Dans toutes ces symboliques simples et directes, une en rebute plusieurs : le corps d’Annette. Dès sa naissance, le bébé est incarné par une marionnette (animatronique). Tel un pantin rappelant Pinocchio, Annette est à la merci de ses parents, mais surtout de son père après la disparition de sa mère. Henry capitalise sur son talent, mettant de côté sa carrière pour offrir sa fille en spectacle. Elle est manipulable et formatée par son paternel. Ce n’est pas un hasard qu’elle tienne toujours à la main une peluche de gorille; cette affection et ce réconfort sont directement reliés à son père à la banane. Lors de sa première performance, il lui arrache des mains pour qu’elle puisse performer, marquant le début du bris affectif entre les deux. Plus Annette gagne en popularité, plus Henry est absent laissant The Conductor être aux soins de cette dernière. La jeune prodige connaît une évolution rapide dans sa carrière, passant de milieux de niche (opéra avec orchestre) à l’ultime événement en musique populaire qu’est le spectacle de la mi-temps du Superbowl, changement de style musical inclus. Encore une fois, ces choix évidents sont faits pour aller droit au but. Même réflexion pour la tache de vin au visage d’Henry qui prend de l’ampleur plus il devient toxique.

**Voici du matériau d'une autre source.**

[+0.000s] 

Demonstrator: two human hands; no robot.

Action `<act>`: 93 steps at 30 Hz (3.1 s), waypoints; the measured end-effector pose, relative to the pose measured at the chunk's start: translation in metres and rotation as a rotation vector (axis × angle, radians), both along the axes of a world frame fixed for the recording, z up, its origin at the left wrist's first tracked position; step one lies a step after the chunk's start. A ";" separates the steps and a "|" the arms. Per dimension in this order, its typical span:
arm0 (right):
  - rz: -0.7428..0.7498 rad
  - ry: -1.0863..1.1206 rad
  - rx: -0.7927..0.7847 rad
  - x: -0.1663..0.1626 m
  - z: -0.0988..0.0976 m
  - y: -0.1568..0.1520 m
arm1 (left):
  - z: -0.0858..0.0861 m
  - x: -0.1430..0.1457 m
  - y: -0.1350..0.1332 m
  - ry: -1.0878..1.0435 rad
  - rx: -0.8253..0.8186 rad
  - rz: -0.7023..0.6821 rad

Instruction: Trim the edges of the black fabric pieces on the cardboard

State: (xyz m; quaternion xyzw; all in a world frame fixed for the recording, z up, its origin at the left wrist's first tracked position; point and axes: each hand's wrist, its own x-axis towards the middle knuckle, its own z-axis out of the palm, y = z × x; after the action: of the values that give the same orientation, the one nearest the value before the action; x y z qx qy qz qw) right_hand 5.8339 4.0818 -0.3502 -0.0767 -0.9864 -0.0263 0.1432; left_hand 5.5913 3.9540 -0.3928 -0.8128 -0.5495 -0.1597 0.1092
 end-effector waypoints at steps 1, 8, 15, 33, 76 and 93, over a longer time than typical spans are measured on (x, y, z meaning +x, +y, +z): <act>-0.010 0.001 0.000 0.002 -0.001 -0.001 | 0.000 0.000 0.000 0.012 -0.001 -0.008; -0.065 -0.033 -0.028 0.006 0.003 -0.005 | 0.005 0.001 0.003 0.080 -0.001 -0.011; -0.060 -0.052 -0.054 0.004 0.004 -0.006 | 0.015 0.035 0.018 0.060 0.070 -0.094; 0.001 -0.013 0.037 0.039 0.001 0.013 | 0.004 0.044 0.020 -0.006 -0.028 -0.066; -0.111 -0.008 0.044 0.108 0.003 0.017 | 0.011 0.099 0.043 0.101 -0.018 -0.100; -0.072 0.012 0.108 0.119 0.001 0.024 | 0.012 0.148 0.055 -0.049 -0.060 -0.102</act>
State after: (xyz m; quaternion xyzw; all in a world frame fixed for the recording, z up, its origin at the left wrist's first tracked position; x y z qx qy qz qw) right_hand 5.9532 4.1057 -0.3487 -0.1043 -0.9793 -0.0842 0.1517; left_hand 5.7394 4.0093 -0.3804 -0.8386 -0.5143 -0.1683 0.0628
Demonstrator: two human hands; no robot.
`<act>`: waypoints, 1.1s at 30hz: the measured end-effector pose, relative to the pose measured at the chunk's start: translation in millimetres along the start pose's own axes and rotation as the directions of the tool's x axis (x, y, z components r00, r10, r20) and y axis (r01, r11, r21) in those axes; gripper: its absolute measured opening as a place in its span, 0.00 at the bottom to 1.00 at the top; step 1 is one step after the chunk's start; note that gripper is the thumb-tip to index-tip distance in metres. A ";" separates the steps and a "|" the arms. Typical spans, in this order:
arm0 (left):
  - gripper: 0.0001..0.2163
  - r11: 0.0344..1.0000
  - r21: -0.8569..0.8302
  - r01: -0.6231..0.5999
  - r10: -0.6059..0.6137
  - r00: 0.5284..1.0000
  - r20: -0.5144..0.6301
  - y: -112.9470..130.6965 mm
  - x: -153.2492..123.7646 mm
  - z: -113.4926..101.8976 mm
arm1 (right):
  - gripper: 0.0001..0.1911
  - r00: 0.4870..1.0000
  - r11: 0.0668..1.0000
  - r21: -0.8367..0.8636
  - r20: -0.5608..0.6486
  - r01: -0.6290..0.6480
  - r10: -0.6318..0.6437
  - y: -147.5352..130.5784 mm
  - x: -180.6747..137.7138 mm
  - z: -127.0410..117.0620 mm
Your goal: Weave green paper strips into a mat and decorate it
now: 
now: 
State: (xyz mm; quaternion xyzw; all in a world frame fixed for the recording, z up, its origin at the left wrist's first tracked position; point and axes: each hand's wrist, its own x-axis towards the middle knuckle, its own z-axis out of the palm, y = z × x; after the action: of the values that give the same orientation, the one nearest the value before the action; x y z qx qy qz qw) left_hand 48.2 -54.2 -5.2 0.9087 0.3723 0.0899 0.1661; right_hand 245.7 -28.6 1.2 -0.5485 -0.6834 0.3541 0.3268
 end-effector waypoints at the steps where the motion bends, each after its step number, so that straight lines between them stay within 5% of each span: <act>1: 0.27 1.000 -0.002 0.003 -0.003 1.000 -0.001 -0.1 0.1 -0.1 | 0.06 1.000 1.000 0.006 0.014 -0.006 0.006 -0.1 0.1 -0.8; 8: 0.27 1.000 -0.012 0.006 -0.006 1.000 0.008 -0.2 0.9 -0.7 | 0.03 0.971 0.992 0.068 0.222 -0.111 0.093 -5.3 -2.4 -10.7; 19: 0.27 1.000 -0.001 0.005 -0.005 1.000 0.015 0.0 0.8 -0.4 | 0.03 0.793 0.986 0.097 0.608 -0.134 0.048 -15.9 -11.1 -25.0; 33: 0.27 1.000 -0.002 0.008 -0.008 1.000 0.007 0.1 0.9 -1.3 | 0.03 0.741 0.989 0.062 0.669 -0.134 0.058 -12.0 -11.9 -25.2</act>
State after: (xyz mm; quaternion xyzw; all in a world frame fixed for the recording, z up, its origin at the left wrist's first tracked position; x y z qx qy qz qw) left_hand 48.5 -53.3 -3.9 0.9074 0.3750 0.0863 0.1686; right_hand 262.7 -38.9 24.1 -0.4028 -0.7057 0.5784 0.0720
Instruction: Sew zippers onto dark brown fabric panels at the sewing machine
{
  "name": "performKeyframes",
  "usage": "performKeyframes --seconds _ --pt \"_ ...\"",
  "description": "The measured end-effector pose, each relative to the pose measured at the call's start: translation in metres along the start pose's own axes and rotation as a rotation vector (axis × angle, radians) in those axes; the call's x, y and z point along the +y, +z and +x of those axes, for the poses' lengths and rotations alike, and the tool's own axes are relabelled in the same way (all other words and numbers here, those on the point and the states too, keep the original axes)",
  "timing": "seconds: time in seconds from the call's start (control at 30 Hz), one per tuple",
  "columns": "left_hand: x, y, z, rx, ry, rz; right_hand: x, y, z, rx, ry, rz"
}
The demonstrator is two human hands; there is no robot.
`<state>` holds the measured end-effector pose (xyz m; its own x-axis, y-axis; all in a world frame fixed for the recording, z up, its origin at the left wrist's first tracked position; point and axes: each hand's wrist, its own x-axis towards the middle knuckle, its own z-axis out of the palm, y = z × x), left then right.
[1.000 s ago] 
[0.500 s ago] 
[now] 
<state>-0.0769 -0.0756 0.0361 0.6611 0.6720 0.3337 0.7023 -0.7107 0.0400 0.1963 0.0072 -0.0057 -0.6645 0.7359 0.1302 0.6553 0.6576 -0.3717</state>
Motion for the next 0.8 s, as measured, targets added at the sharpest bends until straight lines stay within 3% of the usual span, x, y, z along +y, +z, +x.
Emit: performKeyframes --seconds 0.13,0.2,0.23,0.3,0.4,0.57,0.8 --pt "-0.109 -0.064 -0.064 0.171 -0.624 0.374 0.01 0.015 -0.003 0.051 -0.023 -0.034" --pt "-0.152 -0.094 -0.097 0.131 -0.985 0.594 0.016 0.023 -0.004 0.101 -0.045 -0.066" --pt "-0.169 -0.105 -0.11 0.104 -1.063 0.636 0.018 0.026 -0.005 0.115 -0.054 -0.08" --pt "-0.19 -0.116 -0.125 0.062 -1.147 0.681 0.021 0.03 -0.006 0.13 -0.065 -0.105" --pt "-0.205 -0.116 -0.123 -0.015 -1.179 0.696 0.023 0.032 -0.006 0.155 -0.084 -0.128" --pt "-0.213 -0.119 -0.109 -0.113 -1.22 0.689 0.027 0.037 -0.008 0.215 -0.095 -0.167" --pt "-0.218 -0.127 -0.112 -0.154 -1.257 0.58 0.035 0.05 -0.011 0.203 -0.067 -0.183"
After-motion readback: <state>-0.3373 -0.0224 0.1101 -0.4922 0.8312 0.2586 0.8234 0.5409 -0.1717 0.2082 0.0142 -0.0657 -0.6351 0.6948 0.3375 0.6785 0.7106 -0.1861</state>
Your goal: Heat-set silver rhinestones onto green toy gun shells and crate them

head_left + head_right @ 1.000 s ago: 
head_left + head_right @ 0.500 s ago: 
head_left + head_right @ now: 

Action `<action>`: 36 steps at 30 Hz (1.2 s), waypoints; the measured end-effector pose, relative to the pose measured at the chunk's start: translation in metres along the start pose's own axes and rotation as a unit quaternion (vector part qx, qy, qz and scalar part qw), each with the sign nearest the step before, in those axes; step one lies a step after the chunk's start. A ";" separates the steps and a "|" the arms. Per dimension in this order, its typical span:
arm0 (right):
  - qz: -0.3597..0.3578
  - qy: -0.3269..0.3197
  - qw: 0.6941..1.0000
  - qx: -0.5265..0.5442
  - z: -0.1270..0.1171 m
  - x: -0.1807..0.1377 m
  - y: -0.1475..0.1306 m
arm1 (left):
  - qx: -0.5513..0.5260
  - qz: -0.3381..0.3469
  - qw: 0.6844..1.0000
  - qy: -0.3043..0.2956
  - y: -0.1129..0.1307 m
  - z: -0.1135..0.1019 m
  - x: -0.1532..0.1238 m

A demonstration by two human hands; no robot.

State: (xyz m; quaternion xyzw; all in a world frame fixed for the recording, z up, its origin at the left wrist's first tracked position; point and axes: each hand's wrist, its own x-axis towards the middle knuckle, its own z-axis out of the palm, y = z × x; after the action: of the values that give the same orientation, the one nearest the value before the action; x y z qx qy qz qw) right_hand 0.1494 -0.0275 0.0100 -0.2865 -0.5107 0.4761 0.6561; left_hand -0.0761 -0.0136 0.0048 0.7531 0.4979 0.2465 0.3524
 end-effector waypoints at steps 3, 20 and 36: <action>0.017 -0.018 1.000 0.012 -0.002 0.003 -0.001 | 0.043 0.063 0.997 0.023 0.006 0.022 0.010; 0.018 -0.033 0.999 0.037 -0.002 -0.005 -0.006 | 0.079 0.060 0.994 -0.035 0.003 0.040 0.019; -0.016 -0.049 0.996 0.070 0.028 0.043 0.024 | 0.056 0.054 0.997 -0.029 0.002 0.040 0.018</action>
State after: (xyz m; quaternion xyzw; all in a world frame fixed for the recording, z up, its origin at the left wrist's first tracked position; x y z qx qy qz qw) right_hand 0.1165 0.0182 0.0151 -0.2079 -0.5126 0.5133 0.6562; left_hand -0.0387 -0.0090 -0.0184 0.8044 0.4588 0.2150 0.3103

Tout ce symbolisme primaire peut agacer, dérouter, faire décrocher. 

Complexité?

Annette ne s’embourbe pas dans la complexité. Elle se trouve ironiquement dans les représentations de leur art respectif. L’opéra pour Ann révèle une mise en scène et une arrière-scène complexe. La performance d’Henry sur scène, malgré le ridicule apparent, agit comme constat de son désarroi. Et la scène de The Conductor en plan séquence mentionnée plus tôt. Dans les trois cas, la complexité est avant tout émotionnelle et technique (la réalisation de Carax). L’ensemble de Annette est composé d’éléments simples et directs, mais qui, une fois assemblés, nécessitent une recherche de sens tellement ils ne sont pas homogènes. La complexité est là : la recherche de sens dans ce ridicule apparent. Mais Annette n’est pas là pour donner dans la complexité, Annette est direct, sans compromis. Le film avance, laissant derrière une accumulation d’éléments déroutants.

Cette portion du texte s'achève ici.